They might not be filming in an OSHA state, for example in SC we can tell the osha man to go pound sand.


----------



## J_Ashley

The first screaming red flag - _"We don't have time for the wind to die down..."_

That's if the overly-dramatic trailer didn't already tip one off...

As if we don't already have a bad enough reputation for being toothless, barefooted rednecks - Please, dear God, keep these fools out of Kentucky...


----------



## Drifter2406

I remember this episode, me and the missus couldn't believe what we were seeing, I agree that there is a lot of dubious goings on in this program, the impression they give is that there is only three and then you see all these other faces now and again. It's a shame as I was told by someone I work with that he didn't need PPE when he used his new chainsaw as he had watched a show on telly and he never used it! Guess what show?


----------



## 3000 FPS

I quite watching that show a long time ago. To many stupid people on there. 
This is just another example.


----------



## lone wolf

under_the_hill said:


> Discovery's "Homestead Rescue" show covers homesteaders who have gotten in over their heads and offers them expert/professional help to make it work.
> 
> Please view this episode "Poisoned" from Season 4 at around the 12 minute mark (just after the first commercial break).
> https://www.discovery.com/tv-shows/homestead-rescue/full-episodes/poisoned
> 
> No safety glasses, hard hats, or chaps.
> Amateurs (the people supposedly being helped) shown casually using saws.
> @ 13:00 A large oak tree in unknown condition
> The family is gathered around the base of this oak as it is bottle jacked over - including the daughter!
> STILL NO PPE
> The family INVITED TO STAND AT THE BASE AS THE TREE IS CUT WITH NO PPE
> The "expert" cuts through the g-ddamn hinge and the oak tree falls backwards with the appearance that everyone is still around the tree.
> Another "close call"
> "Expert" apologizes for what could have happened.
> 
> Both the dangerous behavior and the using of these naive (I don't mean this unkindly) homesteaders as props is reprehensible. The father even accepts the apology, when if he knew how dangerous what just happened was and how irresponsible this show and its producers are, he should be outraged.
> 
> The only possible excuse is that the danger was a lie created by the show producers. Did Discovery set up this danger by mixing the cuts out of order and adding voiceover screams of the women, but in reality with only the "expert" and his helper right next to the tree at the time he cuts through the hinge? All this done to make it exciting while giving viewers a terrible impression of arborist profession. Real or a setup, there is no excuse for a professional to cut through the hinge.
> 
> I apologize if this is the wrong forum, but I'm upset by how irresponsible the production was on this fake reality show. The producers would probably say it highlights the danger of tree work and it's a good thing, but it's a mockery and awful and they should be ashamed.

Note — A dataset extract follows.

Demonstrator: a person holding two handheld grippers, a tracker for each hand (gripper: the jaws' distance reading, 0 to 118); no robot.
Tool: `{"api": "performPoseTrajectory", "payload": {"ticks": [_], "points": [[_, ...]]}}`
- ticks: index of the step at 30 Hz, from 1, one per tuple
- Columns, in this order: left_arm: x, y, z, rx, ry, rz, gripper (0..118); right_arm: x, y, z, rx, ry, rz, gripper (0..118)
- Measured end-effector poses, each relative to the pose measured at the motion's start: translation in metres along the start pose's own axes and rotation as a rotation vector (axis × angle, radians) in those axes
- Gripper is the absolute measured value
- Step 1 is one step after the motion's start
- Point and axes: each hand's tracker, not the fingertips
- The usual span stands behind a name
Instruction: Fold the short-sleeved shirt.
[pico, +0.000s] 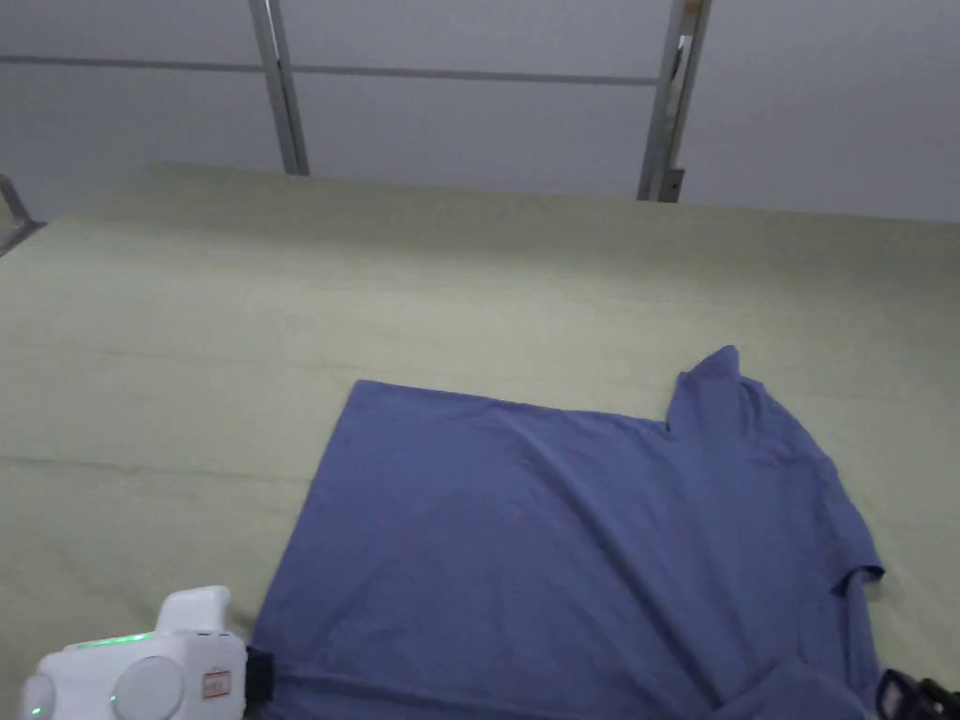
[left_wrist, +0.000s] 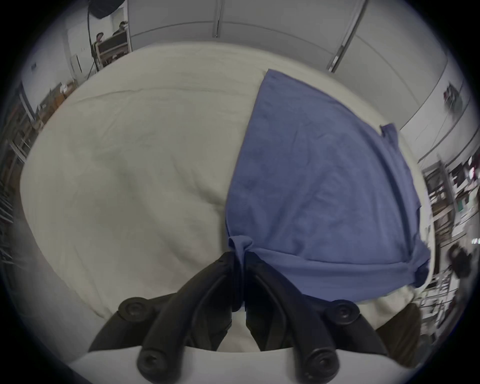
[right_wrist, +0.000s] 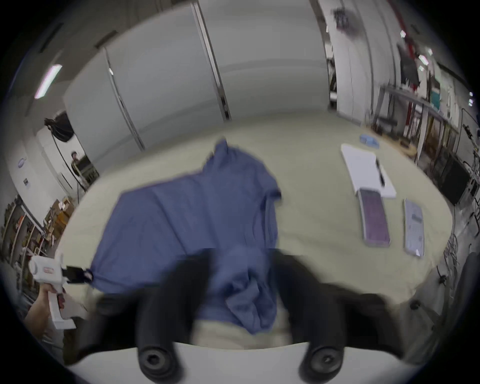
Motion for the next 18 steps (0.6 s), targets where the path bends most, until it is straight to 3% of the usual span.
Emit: {"api": "performPoseTrajectory", "payload": {"ticks": [2,4,6,7,8,10,11,14,18], "points": [[0.001,-0.001,0.006,0.005,0.004,0.005,7,0.004,-0.009,-0.027,-0.159,-0.058,0.013,117],[0.009,-0.004,0.015,0.029,0.005,-0.031,7,0.008,-0.022,-0.048,-0.184,-0.103,0.018,118],[0.009,-0.004,0.018,0.026,0.003,-0.032,7,0.013,-0.03,-0.069,-0.311,-0.086,0.013,117],[0.009,-0.003,0.019,0.026,-0.001,-0.031,7,0.014,-0.033,-0.077,-0.369,-0.064,0.0,111],[0.009,-0.003,0.021,0.028,-0.002,-0.028,7,0.016,-0.037,-0.083,-0.396,-0.049,-0.018,87],[0.009,-0.003,0.025,0.027,-0.009,-0.02,7,0.018,-0.045,-0.081,-0.363,-0.073,-0.034,17],[0.008,-0.002,0.027,0.029,-0.013,-0.017,7,0.018,-0.046,-0.077,-0.311,-0.131,-0.022,12],[0.008,0.003,0.036,0.053,-0.04,-0.01,7,0.019,-0.041,-0.057,-0.238,-0.054,-0.084,9],[0.021,0.034,0.061,0.169,-0.085,-0.012,7,0.014,-0.003,-0.028,-0.033,-0.007,-0.044,8]]}}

I cant believe how stupid!!!!!!!!!!!!!!!!


----------



## PasoRoblesJimmy

So-called "reality shows" are not reality". They are hyped-up with drama to enhance viewership.


----------



## serdie

PasoRoblesJimmy said:


> So-called "reality shows" are not reality". They are hyped-up with drama to enhance viewership.


He has as much right to a saw as Baldwin does to a firearm. Can’t fix stupid


----------



## hosocat

rarefish383 said:


> I’ve quite watching all of these reality, Dangerous, shows, all drama. My friend fishes out of Oregon inlet in Hatteras, NC. He got behind one of the Wicked Tuna boats one time and was in the filming. He was so far back his 30’ Contender was a little blue and white dot heading South as the WT boat was heading East. The Captain started yelling “F’n Sport fisher is running across my lines!“ F’n Sport fisher gonna F’n cut my F’n lines, F’n off”. He was at least a mile back, no where near the WT boat. In real life fishermen wave at you when you pass them. But what drama is in two guys waving good morning to each other?
> 
> I was watching one of those Alaska wilderness shows and the guy kept looking at the camera saying he had to shoot “This Moose” today, or he would starve over the winter. Then he stuck the rifle butt under his armpit and shot over the moose. Then I found out that after filming, when weather got real bad, most of the cast lived in California.
> 
> As far as tree work goes, I was fourth generation in a family owned business, studied Botany at UofMD, climbed for 40 years, was licensed and insured. I can’t believe those idiots get $30-$100,000 per episode making people think real tree men are that stupid.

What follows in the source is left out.